## DIRECTIONS FOR THIS TASK
The reply has to be a number alone, equal to how many lines in the entries below hold the string "pile".

(Saved entries)
————————

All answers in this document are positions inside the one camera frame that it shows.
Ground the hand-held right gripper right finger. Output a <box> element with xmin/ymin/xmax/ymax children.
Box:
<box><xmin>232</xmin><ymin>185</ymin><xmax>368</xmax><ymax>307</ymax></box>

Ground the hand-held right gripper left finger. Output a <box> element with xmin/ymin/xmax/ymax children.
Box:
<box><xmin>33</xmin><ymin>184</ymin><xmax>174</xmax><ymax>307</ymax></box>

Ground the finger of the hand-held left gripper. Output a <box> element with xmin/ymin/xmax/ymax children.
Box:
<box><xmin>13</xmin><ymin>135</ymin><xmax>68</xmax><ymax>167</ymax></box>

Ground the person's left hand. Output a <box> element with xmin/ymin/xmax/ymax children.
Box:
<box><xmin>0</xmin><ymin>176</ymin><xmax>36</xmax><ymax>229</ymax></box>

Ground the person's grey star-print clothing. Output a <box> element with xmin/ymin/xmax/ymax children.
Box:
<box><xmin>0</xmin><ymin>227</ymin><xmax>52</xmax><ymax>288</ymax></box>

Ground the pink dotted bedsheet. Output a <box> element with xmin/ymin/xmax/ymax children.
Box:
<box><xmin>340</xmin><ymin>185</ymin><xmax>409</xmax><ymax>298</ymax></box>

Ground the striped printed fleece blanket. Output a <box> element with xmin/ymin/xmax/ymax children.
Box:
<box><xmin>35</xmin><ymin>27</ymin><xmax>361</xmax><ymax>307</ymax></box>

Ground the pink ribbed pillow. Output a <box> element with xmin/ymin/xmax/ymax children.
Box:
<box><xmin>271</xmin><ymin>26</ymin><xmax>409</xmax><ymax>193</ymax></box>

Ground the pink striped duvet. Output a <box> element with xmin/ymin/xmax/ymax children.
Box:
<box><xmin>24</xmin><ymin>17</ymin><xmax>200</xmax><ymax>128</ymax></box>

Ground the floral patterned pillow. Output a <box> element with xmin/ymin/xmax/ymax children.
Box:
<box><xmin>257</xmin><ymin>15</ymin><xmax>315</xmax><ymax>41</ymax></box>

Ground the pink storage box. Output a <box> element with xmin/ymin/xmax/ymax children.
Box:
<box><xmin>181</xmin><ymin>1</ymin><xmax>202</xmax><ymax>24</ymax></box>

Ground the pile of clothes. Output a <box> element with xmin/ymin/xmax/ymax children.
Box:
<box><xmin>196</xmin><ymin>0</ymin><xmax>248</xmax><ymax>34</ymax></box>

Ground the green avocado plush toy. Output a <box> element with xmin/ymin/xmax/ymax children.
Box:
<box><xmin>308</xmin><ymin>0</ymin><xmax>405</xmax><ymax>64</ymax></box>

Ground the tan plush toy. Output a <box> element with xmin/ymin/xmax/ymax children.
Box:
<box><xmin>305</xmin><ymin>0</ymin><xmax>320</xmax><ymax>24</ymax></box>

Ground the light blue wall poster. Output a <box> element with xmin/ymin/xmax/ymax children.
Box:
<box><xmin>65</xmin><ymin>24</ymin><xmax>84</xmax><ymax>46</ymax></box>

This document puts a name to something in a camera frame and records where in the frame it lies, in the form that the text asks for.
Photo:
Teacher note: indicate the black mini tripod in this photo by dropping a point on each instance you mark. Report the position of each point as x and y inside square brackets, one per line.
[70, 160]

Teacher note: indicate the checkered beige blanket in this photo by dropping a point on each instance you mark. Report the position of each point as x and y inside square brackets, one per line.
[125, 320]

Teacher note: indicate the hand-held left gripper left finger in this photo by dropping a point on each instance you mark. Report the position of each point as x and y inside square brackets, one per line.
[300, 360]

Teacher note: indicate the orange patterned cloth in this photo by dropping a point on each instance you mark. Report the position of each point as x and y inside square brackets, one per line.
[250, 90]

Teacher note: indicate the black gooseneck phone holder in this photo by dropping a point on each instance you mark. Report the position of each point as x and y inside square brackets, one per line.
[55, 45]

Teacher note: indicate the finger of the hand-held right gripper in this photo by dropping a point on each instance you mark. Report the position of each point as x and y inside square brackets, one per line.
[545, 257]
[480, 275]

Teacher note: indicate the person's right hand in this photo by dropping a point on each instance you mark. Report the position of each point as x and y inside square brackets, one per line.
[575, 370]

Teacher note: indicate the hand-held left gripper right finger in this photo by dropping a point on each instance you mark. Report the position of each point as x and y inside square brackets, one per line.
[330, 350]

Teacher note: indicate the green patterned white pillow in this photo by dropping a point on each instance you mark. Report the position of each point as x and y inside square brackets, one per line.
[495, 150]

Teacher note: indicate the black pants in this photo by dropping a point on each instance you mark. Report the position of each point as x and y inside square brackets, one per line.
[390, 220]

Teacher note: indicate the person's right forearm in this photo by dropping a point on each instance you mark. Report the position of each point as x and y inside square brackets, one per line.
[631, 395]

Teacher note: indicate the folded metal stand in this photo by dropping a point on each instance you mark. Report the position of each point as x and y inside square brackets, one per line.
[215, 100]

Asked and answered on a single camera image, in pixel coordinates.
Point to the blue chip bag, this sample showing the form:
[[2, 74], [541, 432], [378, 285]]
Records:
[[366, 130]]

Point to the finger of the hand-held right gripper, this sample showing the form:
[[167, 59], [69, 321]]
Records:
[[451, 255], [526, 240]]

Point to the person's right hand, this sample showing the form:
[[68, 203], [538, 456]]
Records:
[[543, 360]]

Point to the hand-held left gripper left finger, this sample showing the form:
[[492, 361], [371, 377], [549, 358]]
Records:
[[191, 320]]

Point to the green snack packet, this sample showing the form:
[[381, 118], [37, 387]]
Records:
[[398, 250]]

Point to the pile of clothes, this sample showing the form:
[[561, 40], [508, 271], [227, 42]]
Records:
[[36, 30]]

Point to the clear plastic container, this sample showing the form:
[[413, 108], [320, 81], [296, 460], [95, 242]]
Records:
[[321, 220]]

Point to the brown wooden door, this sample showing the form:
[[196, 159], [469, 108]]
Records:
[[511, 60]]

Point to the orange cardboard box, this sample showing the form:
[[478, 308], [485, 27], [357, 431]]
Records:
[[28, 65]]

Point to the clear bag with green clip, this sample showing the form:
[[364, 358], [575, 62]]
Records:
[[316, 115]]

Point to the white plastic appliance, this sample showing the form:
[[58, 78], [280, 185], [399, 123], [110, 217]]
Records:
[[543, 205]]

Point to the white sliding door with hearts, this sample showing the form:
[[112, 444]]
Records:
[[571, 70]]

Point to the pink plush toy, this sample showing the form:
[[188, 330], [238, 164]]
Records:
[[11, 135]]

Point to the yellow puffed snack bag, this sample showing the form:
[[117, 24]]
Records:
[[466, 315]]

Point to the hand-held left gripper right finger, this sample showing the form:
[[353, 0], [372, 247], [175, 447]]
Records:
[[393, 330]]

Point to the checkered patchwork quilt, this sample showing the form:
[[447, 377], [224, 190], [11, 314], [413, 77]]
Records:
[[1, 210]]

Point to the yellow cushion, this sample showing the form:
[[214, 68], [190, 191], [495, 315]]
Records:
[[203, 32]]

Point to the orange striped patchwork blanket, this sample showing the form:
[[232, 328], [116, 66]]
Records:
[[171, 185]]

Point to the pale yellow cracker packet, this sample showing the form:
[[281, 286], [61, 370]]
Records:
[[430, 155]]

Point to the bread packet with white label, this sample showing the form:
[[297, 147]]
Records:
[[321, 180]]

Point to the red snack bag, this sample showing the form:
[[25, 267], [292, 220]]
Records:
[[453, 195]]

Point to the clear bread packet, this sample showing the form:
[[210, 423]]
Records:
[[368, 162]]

————————

## REPLY TO THE TASK
2